# [PROVIDED MATERIAL]
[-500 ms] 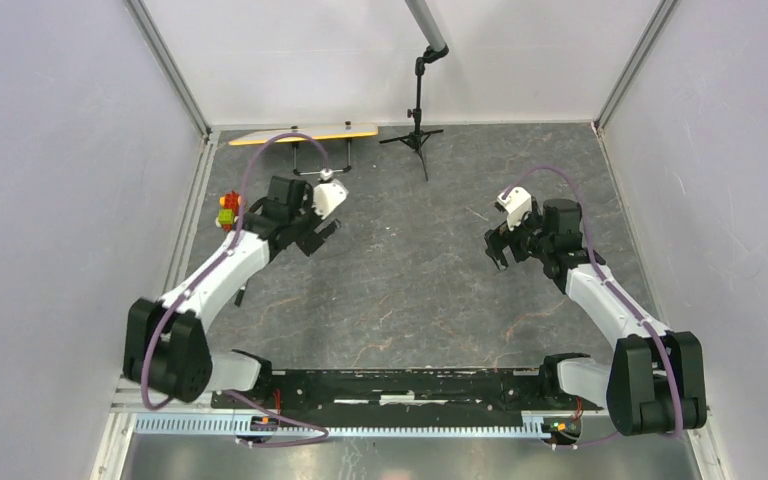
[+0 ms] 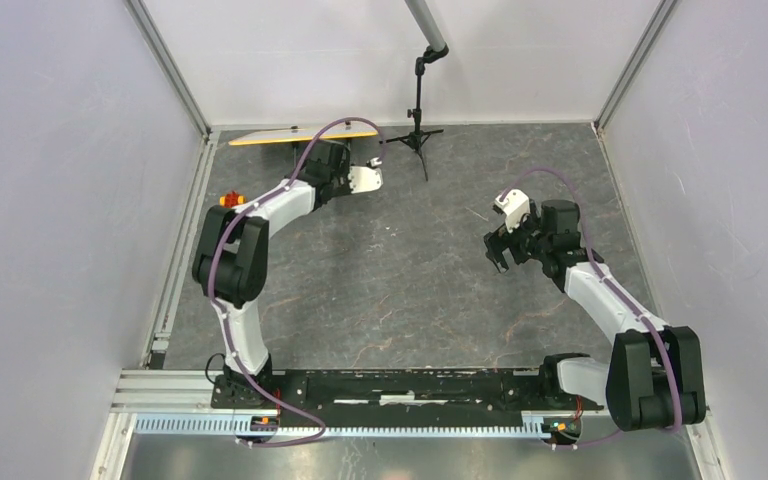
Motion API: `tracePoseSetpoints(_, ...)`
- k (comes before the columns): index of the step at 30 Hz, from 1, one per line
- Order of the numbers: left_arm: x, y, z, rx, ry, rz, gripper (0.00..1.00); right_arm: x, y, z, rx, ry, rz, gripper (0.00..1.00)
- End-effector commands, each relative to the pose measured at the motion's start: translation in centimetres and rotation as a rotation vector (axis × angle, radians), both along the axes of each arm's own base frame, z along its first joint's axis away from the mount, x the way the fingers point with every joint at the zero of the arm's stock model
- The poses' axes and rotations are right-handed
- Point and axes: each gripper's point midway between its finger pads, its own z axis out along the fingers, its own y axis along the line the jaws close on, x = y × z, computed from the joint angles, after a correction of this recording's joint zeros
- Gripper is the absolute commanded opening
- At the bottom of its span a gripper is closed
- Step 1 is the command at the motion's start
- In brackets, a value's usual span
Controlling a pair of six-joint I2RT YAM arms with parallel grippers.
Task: Write a sentence on the whiteboard
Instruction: Move the whiteboard to the center of the board.
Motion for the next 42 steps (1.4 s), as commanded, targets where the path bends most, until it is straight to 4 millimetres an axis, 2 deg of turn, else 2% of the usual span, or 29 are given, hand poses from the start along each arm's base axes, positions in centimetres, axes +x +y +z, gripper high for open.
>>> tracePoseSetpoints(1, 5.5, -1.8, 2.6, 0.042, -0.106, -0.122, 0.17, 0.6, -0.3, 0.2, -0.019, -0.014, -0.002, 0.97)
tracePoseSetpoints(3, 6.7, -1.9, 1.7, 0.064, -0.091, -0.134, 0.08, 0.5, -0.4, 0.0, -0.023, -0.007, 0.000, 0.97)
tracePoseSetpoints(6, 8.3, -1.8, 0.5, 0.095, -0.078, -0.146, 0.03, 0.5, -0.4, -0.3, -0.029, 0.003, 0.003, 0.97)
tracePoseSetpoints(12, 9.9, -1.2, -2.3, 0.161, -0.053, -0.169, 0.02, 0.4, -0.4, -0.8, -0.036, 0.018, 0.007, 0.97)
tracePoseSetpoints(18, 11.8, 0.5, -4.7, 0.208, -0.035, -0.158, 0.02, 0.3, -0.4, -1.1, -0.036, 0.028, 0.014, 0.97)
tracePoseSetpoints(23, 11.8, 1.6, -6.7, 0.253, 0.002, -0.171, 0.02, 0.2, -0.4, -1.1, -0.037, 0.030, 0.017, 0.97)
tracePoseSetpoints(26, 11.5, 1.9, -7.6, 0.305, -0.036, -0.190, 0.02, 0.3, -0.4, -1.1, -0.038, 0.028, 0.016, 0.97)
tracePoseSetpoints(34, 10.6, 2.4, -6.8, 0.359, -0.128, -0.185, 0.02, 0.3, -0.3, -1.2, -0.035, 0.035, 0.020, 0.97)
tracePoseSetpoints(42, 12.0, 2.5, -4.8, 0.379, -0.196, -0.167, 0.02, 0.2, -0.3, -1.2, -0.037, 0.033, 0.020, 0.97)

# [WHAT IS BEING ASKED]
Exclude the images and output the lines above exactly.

# [OUTPUT OF THE TASK]
[-500 ms] 
[+0 ms] 
Motion API: `tracePoseSetpoints(_, ...)`
- k (comes before the columns): index of the step at 30 Hz, from 1, one per line
- Order of the numbers: left_arm: x, y, z, rx, ry, rz, gripper (0.00..1.00); right_arm: x, y, z, rx, ry, rz, gripper (0.00..1.00)
- End-effector commands, each relative to the pose measured at the motion's start: translation in centimetres and rotation as a rotation vector (axis × angle, radians), both along the axes of each arm's own base frame, z along its first joint's axis away from the mount, x the way the fingers point with every joint at the zero of the arm's stock model
- The poses' axes and rotations are right-handed
- Point and axes: each gripper's point midway between its finger pads, its own z axis out along the fingers, its own y axis along the line the jaws close on, x = y × z, computed from the joint angles, after a correction of this recording's joint zeros
- Gripper is the absolute commanded opening
- At the bottom of its span a gripper is closed
- Step 1 is the command at the motion's start
- In brackets, a value's usual span
Controlling a pair of six-joint I2RT YAM arms with parallel grippers.
Task: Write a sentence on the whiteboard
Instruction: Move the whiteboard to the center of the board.
Motion for the next 42 steps (1.4 s), as commanded, targets where the path bends most, until it is straight to 4 millimetres an axis, 2 deg of turn, else 2% of the usual span, or 29 are given, hand poses from the start along each arm's base axes, positions in centimetres, axes +x +y +z, gripper high for open.
>>> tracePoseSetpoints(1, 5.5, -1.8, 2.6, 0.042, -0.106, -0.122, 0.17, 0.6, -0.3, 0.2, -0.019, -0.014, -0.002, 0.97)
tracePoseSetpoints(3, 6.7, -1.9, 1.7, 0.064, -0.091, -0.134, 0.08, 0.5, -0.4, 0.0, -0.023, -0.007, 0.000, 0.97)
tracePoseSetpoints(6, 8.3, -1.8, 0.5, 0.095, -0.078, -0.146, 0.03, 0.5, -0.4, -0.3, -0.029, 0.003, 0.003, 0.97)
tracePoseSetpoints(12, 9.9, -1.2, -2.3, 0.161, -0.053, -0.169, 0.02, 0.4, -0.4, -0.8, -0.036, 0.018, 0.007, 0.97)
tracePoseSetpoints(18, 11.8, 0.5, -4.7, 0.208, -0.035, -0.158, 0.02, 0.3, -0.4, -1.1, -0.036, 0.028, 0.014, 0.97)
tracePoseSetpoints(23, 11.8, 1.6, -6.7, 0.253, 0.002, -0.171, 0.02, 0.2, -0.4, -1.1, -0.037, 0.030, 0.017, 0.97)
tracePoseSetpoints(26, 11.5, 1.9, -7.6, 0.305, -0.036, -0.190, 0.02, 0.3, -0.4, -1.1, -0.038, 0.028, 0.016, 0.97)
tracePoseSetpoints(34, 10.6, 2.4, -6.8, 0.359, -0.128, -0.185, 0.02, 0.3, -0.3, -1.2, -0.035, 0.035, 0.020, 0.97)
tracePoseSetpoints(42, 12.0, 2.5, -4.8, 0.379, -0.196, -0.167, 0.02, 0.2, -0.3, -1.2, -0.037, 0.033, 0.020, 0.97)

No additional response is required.